**About this exercise**
If a record contains a picture, leave the picture out and reproduce everything else exactly.

**Data section**
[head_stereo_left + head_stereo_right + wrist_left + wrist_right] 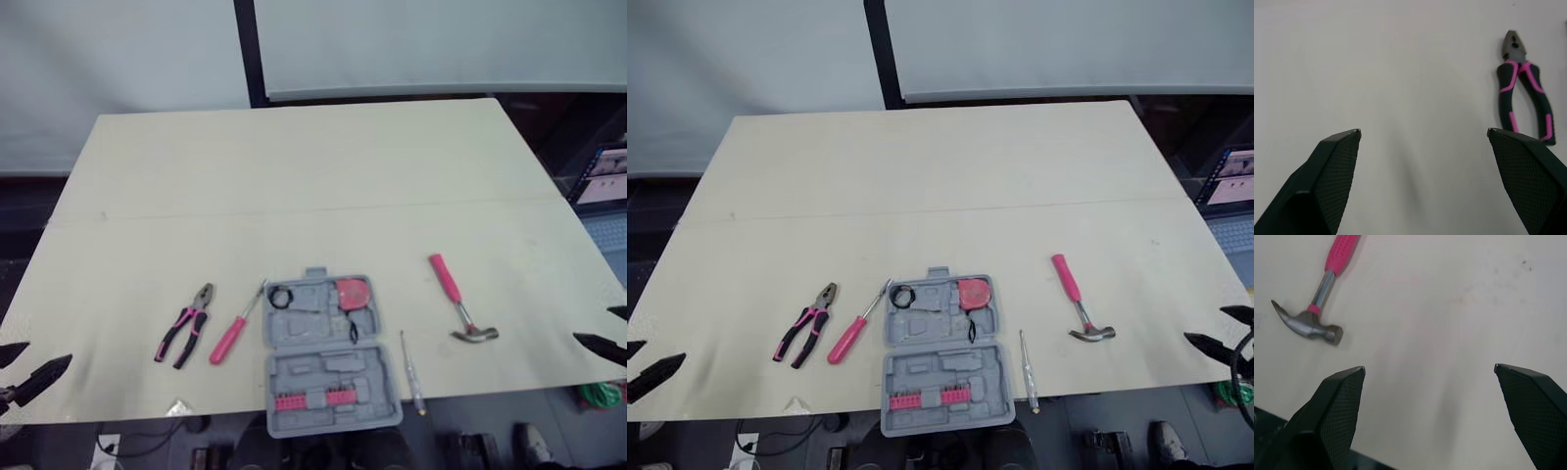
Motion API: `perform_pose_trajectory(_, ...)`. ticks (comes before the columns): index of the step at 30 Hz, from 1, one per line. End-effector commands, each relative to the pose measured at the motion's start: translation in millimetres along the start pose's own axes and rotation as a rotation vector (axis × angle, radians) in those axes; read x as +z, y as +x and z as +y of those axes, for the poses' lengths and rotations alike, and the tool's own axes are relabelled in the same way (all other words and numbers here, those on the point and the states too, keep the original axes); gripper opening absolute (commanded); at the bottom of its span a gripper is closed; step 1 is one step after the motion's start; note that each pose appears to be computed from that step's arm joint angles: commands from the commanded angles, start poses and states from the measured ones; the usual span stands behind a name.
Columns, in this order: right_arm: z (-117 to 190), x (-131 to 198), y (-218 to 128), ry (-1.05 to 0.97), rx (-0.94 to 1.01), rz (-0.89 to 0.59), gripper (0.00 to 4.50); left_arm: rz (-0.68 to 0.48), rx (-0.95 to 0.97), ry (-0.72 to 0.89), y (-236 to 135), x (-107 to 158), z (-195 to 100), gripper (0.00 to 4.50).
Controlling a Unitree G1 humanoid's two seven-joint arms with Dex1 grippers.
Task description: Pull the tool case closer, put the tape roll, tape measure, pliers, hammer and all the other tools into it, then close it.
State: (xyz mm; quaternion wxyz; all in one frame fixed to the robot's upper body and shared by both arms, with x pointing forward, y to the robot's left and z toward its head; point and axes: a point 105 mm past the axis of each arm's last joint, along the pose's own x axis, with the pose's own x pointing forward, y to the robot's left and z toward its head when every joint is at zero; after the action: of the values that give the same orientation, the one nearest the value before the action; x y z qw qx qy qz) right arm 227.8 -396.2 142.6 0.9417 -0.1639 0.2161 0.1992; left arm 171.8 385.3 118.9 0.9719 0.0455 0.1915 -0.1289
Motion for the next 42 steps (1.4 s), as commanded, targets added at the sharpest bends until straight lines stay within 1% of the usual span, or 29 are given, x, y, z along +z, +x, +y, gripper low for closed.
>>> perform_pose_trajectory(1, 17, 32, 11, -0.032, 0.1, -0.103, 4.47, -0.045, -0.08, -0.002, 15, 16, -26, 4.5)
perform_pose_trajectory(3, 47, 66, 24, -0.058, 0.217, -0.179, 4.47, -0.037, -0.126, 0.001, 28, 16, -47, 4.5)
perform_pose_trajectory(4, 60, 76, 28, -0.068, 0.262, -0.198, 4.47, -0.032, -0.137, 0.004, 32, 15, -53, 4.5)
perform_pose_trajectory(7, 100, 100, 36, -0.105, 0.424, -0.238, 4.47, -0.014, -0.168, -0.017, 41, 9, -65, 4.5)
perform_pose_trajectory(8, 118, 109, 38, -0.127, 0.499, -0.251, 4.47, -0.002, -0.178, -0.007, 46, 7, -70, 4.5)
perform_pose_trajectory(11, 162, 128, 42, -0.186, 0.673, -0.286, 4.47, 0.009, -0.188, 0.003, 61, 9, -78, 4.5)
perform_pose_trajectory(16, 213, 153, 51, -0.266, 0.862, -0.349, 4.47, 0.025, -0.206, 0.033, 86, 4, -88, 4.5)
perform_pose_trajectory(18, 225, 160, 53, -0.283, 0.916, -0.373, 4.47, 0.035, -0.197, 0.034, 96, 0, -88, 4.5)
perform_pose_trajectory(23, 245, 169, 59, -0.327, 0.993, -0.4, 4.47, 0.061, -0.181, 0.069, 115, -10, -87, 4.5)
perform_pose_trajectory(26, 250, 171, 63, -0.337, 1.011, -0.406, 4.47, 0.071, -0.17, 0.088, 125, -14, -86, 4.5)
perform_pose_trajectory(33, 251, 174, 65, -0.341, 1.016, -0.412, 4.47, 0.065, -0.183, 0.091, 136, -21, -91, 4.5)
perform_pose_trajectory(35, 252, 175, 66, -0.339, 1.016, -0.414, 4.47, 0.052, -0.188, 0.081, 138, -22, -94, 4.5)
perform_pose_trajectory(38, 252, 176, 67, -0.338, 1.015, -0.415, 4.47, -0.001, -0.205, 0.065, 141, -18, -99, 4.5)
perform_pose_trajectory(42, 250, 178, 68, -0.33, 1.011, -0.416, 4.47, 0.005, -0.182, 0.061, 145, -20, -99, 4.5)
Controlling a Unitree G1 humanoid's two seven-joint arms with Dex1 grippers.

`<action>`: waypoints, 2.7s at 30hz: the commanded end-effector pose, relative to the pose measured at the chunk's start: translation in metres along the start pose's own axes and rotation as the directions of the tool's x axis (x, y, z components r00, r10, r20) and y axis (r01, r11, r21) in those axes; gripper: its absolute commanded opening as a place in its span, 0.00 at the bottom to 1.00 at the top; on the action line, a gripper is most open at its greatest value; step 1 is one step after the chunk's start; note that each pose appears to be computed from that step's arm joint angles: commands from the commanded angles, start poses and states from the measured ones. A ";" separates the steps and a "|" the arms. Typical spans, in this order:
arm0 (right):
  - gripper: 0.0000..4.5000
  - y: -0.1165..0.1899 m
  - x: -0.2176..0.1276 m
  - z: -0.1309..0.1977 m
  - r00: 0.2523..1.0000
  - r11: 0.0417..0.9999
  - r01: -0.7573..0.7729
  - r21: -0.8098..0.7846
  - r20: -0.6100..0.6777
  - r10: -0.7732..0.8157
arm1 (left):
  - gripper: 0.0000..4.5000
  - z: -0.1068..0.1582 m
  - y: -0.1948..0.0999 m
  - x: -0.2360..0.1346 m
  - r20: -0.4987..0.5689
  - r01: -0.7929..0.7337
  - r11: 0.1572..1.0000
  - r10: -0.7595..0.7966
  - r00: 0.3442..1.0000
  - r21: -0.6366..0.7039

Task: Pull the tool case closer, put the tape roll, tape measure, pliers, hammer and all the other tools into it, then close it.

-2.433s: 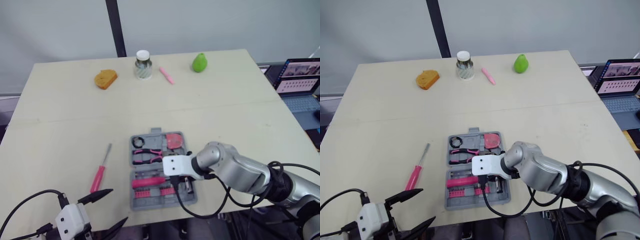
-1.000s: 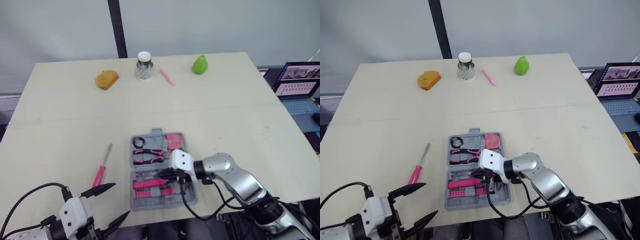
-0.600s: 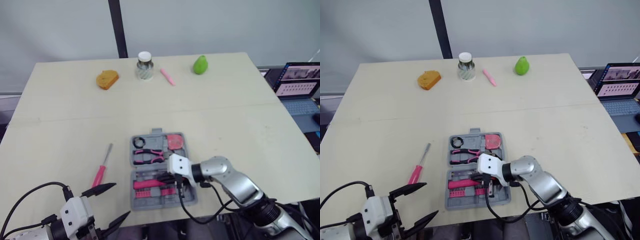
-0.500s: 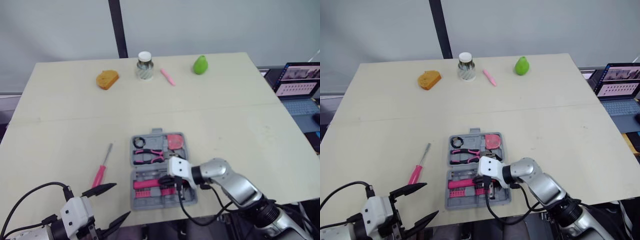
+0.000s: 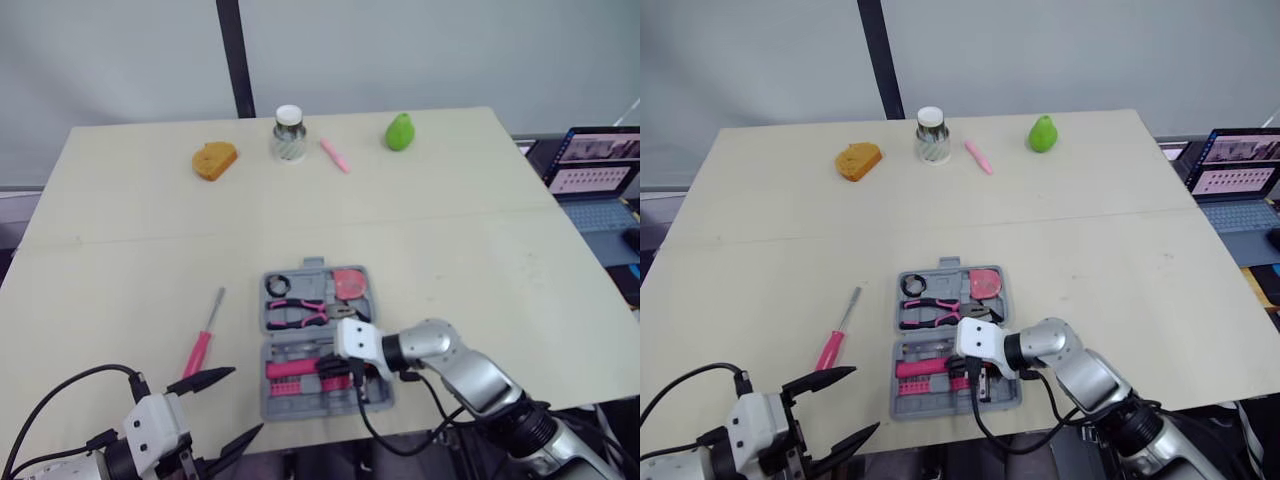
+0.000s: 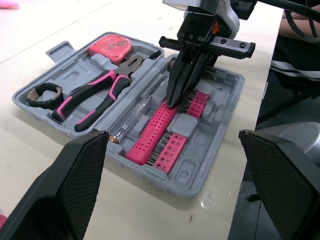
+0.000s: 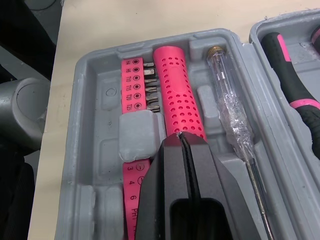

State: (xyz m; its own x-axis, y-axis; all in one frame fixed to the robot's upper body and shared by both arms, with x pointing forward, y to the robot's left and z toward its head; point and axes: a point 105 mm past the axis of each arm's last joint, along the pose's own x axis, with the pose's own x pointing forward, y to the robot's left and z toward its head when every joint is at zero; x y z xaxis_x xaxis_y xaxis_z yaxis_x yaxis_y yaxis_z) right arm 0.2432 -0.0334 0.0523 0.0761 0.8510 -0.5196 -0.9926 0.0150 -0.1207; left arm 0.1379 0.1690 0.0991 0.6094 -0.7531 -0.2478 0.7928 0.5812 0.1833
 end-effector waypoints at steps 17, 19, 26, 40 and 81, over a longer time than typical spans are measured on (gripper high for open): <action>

**Answer to the exercise**
[head_stereo_left + head_stereo_right + wrist_left + wrist_right] 
Motion API: `perform_pose_trajectory(_, ...)`. ticks (comes before the columns): index of the step at 30 Hz, from 1, one per line. End-effector commands, each relative to the pose measured at the motion's start: translation in millimetres along the start pose's own axes and rotation as a rotation vector (axis × angle, radians) in those axes; read x as +z, y as +x and z as +y of those axes, for the poses' lengths and rotations alike, and the tool's own axes are relabelled in the same way (all other words and numbers here, those on the point and the states too, keep the original axes); gripper opening absolute (commanded); at the bottom of its span a gripper is closed; step 1 is one step after the motion's start; note that each pose appears to be computed from that step's arm joint angles: commands from the commanded angles, start poses and states from the measured ones; the usual span stands behind a name.
Columns, in this order: right_arm: z (-117 to 190), x (-131 to 198), y (-218 to 128), ry (-1.05 to 0.97), rx (-0.94 to 1.01), rz (-0.89 to 0.59), gripper (0.00 to 4.50); left_arm: rz (-0.68 to 0.48), rx (-0.95 to 0.97), ry (-0.72 to 0.89), y (-236 to 135), x (-107 to 158), z (-195 to 100), gripper (0.00 to 4.50).
Controlling a Unitree G1 humanoid's two seven-joint arms with Dex1 grippers.
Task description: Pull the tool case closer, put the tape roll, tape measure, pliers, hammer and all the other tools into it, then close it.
State: (xyz mm; quaternion wxyz; all in one frame fixed to the robot's upper body and shared by both arms, with x pointing forward, y to the robot's left and z toward its head; point and axes: a point 105 mm past the axis of each arm's last joint, along the pose's own x axis, with the pose's own x pointing forward, y to the robot's left and z toward its head when every joint is at zero; after the action: of the values that give the same orientation, the one nearest the value before the action; x y z qw qx qy qz) right arm 227.8 -396.2 142.6 0.9417 -0.1639 0.2161 0.1992; left arm 171.8 385.3 118.9 0.9719 0.0455 0.1915 -0.1289
Motion for the next 42 steps (1.4 s), as commanded, targets added at the sharpest bends until straight lines stay within 1% of the usual span, or 29 are given, x, y, z along +z, +x, +y, gripper low for closed.
>>> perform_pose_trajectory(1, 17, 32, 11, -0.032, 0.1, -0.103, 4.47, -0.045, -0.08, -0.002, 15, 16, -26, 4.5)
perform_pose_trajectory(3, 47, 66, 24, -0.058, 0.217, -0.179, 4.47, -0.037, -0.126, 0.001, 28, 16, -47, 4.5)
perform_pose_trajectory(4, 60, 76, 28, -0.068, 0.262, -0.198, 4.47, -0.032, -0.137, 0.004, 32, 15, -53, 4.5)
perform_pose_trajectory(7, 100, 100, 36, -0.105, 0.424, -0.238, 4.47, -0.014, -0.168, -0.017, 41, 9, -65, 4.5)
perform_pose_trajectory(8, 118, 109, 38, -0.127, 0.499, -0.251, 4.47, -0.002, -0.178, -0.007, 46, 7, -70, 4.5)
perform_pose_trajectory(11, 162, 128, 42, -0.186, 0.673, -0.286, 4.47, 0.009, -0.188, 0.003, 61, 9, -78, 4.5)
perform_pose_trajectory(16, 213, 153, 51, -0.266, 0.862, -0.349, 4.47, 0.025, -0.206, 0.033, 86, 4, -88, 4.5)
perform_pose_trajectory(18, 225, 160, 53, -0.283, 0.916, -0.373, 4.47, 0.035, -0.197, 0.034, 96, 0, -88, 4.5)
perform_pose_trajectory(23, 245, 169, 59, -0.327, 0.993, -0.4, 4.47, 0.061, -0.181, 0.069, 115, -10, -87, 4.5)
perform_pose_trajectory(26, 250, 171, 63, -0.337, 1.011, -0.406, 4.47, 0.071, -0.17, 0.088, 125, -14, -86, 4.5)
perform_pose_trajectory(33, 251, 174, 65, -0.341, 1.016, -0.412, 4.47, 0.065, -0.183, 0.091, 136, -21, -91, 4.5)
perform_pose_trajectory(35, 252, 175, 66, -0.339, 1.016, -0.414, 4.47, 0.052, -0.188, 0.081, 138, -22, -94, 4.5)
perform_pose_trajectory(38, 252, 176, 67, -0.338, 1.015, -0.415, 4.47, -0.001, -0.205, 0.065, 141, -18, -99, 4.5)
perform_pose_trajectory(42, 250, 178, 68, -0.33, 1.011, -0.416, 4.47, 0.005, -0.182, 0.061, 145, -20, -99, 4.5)
Controlling a Unitree G1 humanoid's two seven-joint arms with Dex1 grippers.

`<action>`: waypoints, 2.7s at 30hz: the commanded end-effector pose, relative to the pose measured at the chunk's start: translation in metres along the start pose's own axes and rotation as the directions of the tool's x axis (x, y, z components r00, r10, r20) and y axis (r01, r11, r21) in those axes; gripper: its absolute commanded opening as a place in its span, 0.00 at the bottom to 1.00 at the top; on the action line, a gripper is most open at its greatest value; step 1 is one step after the chunk's start; note that each pose appears to be computed from that step's arm joint angles: commands from the commanded angles, start poses and states from the measured ones. A ";" separates the steps and a "|" the arms. Typical spans, in this order:
arm0 (right):
  - gripper: 0.0000..4.5000
  - y: -0.1165..0.1899 m
  - x: -0.2176..0.1276 m
  - z: -0.1309..0.1977 m
  - r00: 0.2523..1.0000
  - r11: 0.0417..0.9999
  - r01: -0.7573..0.7729
  - r21: -0.8098..0.7846
  - r20: -0.6100..0.6777
  - r10: -0.7732..0.8157
arm1 (left):
  - gripper: 0.0000..4.5000
  - z: -0.1068..0.1582 m
  - y: -0.1948..0.0999 m
  - x: -0.2360..0.1346 m
  - r20: -0.4987..0.5689
  - r01: -0.7929..0.7337
  - r11: 0.1572..1.0000
  - r10: -0.7595..0.7966
  - r00: 0.3442..1.0000
  - r21: -0.6366..0.7039

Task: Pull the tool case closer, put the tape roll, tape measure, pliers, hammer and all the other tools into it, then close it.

-2.433s: 
-1.000s: 
-0.600s: 
-0.500s: 
+0.000s: 
+0.000s: 
+0.000s: 

State: (xyz m; its own x-axis, y-axis; all in one frame fixed to the robot's upper body and shared by both arms, with x pointing forward, y to the robot's left and z toward its head; point and axes: a point 105 mm past the axis of each arm's last joint, along the pose's own x axis, with the pose's own x pointing forward, y to the robot's left and z toward its head when every joint is at zero; x y z xaxis_x xaxis_y xaxis_z yaxis_x yaxis_y yaxis_z) right arm 0.2432 -0.0334 0.0523 0.0761 0.8510 -0.5196 -0.9926 0.0150 -0.1207; left arm 0.1379 0.1690 0.0991 0.6094 -0.7531 -0.2478 0.7928 0.5812 0.1833
 end-effector waypoints at steps 17, 19, 26, 40 and 81, over a longer time than typical spans are measured on (gripper high for open): <action>

The work on the exercise is done.